When I teach this information or give a lecture, people are shocked that they had no idea that there were any risks at all with pads and tampons. They hadn’t considered the environmental impact of single use products. They surely never heard of the keeper, the Diva cup, menstrual sponges or reusable cloth pads as alternatives. In short, they hadn’t looked at menstruation through a feminist, anti-capitalist lens and when they do, wow!
Then there’s the companion issue of menstrual shame, silence and taboo. It is still unacceptable to talk openly about menstruation, to make visible one’s menstruation. We are usually limited to homicidal PMS women jokes, or menstruation horror stories of the kind that teen magazines publish, and we socialize girls to expect to hate their periods, even before they have them.
Here’s an example very close to home: When I asked my daughter, then about 12 years old and not yet menstruating, what she expected menstruation would be like, she replied, without hesitation, “It will suck.” I asked why and she replied, “Cause everyone says it does.” Mind you, hardly any of her friends had started to menstruate at this point, and she is the daughter of someone who has a library about menstruation and talks openly about periods, including the possibility that they aren’t all bad.
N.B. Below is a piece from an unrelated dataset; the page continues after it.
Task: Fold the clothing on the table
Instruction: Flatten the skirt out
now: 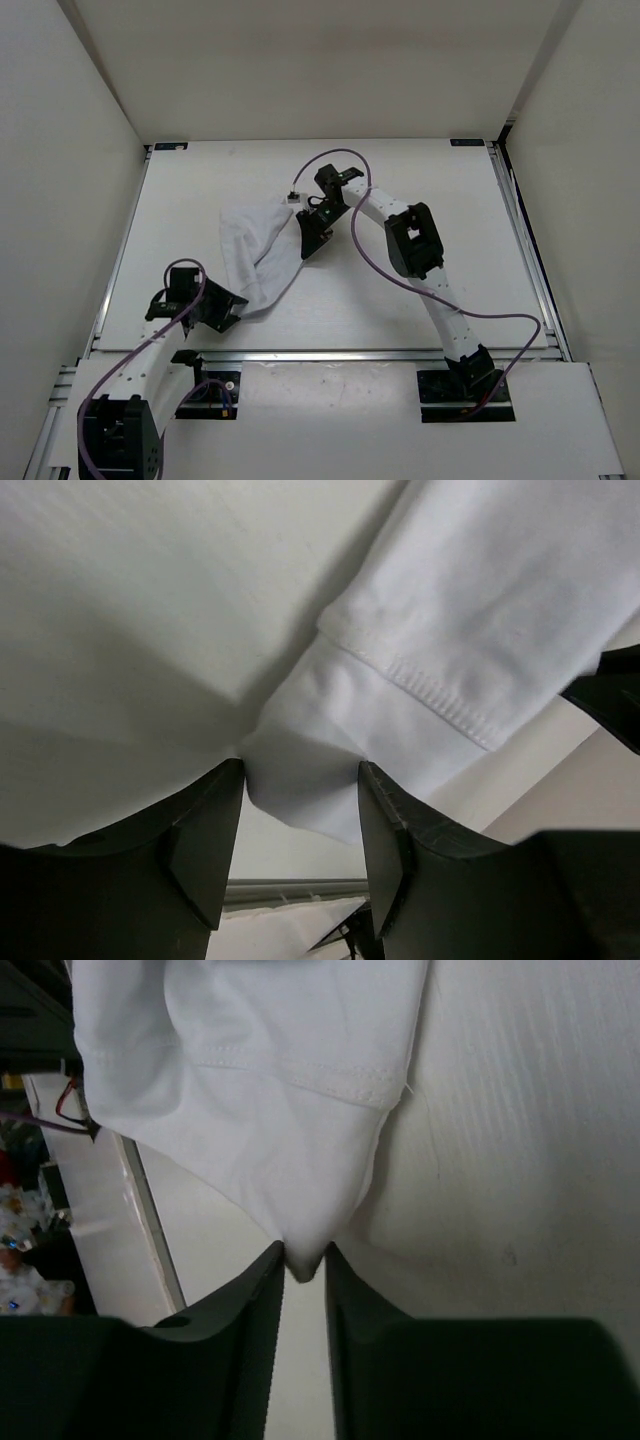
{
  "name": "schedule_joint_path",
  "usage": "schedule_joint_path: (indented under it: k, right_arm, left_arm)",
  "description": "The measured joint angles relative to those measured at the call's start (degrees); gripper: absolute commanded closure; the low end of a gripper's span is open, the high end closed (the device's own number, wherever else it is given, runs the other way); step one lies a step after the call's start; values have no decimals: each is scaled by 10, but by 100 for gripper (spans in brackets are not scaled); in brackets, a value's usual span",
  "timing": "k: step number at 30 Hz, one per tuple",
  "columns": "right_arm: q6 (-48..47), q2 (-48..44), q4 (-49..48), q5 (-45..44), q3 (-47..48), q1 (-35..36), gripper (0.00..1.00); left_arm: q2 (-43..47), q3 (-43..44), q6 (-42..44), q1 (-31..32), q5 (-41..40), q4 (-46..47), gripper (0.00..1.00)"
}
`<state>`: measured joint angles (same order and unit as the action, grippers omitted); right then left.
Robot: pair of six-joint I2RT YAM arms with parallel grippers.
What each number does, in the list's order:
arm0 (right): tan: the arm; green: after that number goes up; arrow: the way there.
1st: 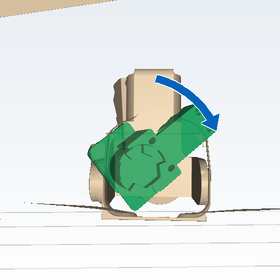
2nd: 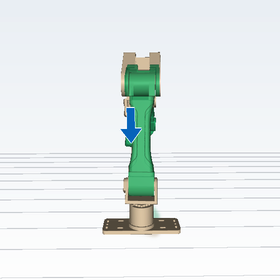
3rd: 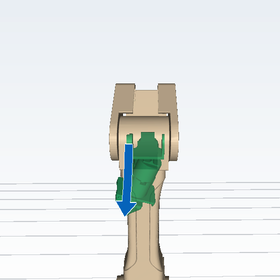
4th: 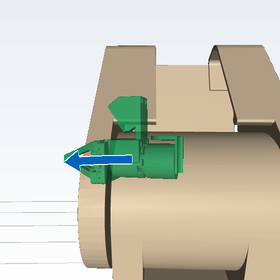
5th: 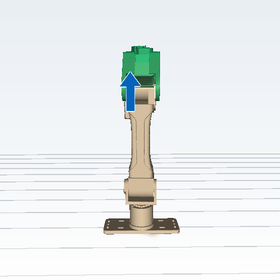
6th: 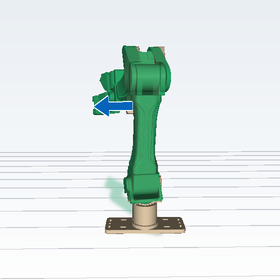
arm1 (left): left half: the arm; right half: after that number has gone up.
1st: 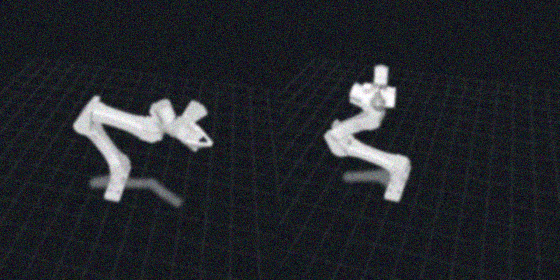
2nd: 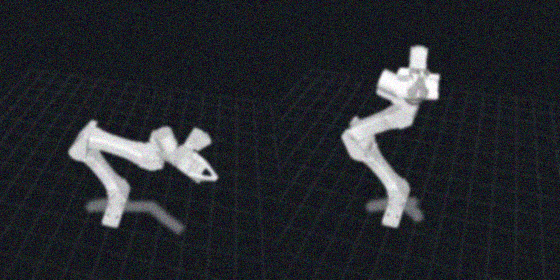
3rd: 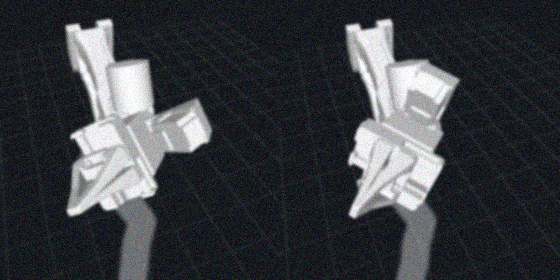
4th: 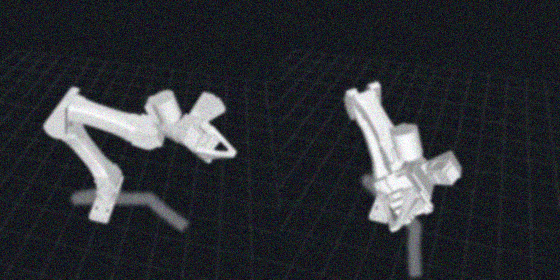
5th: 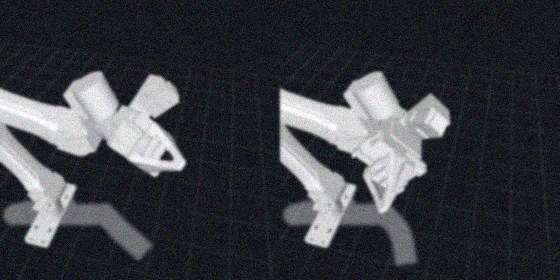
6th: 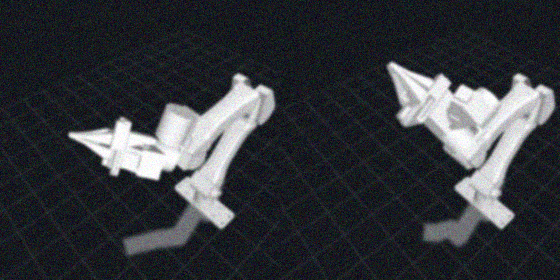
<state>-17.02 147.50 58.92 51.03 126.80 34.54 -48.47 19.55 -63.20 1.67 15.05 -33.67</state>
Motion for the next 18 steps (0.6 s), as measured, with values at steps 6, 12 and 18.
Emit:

I, for one, appreciate the cycle my body goes through and find when I work with it, instead of against it, I can learn a lot about myself. But my daughter had already internalized the notion that periods necessarily suck. It is true — they can suck and often do and hers might, but she didn’t even have a chance to develop her own impression of her own periods, to even imagine an alternative.
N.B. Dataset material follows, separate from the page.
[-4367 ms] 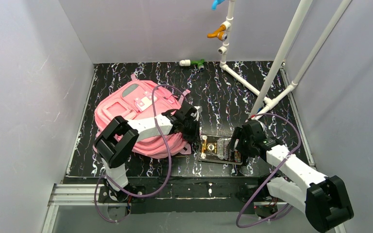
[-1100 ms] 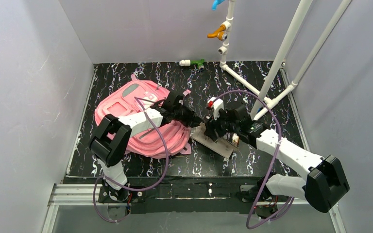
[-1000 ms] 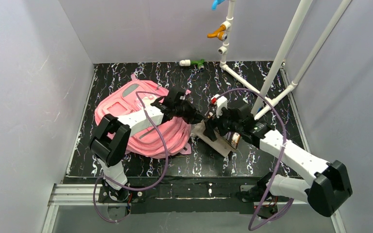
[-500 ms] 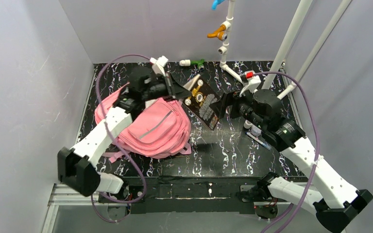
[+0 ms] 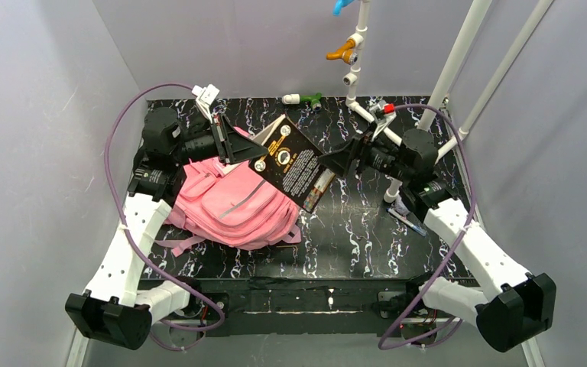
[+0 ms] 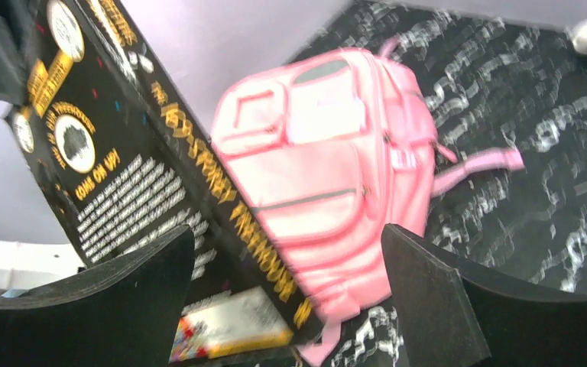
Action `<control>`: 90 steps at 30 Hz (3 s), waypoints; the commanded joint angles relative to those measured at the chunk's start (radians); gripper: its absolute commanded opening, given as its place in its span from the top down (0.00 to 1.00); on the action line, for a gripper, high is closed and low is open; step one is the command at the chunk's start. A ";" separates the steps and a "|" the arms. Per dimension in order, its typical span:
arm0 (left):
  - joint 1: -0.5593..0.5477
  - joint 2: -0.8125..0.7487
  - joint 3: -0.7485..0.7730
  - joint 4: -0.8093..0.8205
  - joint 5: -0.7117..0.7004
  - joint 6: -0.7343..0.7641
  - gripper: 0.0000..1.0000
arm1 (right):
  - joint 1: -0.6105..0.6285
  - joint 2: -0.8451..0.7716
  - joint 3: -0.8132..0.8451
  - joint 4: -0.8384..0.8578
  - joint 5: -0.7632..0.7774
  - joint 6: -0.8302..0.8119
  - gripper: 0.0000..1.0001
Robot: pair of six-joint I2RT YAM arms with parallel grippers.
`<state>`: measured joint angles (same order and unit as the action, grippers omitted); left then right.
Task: Pack the student bag
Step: Pick up the book from the center of the board, then place the book in the student bag.
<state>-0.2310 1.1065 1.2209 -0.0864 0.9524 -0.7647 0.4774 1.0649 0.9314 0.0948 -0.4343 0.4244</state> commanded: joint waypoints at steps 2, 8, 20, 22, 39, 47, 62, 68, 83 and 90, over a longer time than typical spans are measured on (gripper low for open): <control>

Finally, now that menstrual suppression — or, more accurately, cycle-stopping contraception — is widely available, we need more than ever to have very honest and well-informed conversations about menstruation and, more broadly, how our bodies work; that is, to develop what’s increasingly called “body literacy.” And this, as you know, is precisely what OBOS has been trying to make happen since the 1970s.
Many experts, including members of the Society for Menstrual Cycle Research, are not convinced of the long-term safety of the continuous use of contraception merely for the purposes of avoiding menstruation in otherwise healthy women.
The prohibition against talking about menstruation — shh … that’s dirty; that’s gross; pretend it’s not going on; just clean it up — breeds a climate where corporations, like femcare companies and pharmaceutical companies, like the makers of Lybrel and Seasonique, can develop and market products of questionable safety. They can conveniently exploit women’s body shame and self-hatred. And we see this, by the way, when it comes to birthing, breastfeeding, birth control and health care in general. The medical industrial complex depends on our ignorance and discomfort with our bodies, after all.
Who is going to call the companies and health care providers to account if we can’t talk openly about leaky, messy, authentic bodies? Who is going to say, hey, wait a minute, maybe the problem isn’t simply that menstruation makes our lives miserable, maybe the complex interplay of sexism and capitalism and hyper-consumption are at the root.
Maybe we don’t necessarily need more drugs and more high-tech products that produce tremendous waste, but we do need a culture that makes it safe to talk openly about our bodies, a culture that values and provides comprehensive reproductive health education that is more than a long commercial for Tampax. Menstrual activists are doing this work, but they need us all to join them.